### TO DO:
All lines from the one containing "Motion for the" through the last line below must be duplicated exactly, with nothing outside that span.
_____
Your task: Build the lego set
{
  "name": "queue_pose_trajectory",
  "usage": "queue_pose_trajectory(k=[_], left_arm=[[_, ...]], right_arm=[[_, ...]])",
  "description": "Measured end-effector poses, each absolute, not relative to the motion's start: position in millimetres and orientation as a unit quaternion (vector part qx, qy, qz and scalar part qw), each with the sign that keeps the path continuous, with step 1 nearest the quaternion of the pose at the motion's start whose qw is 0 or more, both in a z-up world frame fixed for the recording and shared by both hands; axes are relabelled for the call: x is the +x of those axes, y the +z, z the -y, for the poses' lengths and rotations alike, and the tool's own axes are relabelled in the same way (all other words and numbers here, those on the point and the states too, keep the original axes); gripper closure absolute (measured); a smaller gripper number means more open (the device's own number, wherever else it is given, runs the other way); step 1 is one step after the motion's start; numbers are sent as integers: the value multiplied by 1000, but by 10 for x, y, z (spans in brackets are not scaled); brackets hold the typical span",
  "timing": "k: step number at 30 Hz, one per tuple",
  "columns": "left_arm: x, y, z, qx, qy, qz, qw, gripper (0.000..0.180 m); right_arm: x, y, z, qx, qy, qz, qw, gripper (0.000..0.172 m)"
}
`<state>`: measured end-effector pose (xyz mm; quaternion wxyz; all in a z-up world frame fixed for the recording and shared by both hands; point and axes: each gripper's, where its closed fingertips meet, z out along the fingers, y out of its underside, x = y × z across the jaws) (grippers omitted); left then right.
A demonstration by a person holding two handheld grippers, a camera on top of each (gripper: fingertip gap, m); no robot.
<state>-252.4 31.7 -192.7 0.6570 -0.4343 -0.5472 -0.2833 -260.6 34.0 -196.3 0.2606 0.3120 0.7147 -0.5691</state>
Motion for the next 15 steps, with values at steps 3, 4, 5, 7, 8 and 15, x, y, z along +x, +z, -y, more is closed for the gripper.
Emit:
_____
### SOLUTION TO THIS PROBLEM:
Motion for the next 15 steps, with values at steps 3, 4, 5, 7, 8 and 15, x, y, z along +x, +z, -y, more is closed for the gripper.
Emit:

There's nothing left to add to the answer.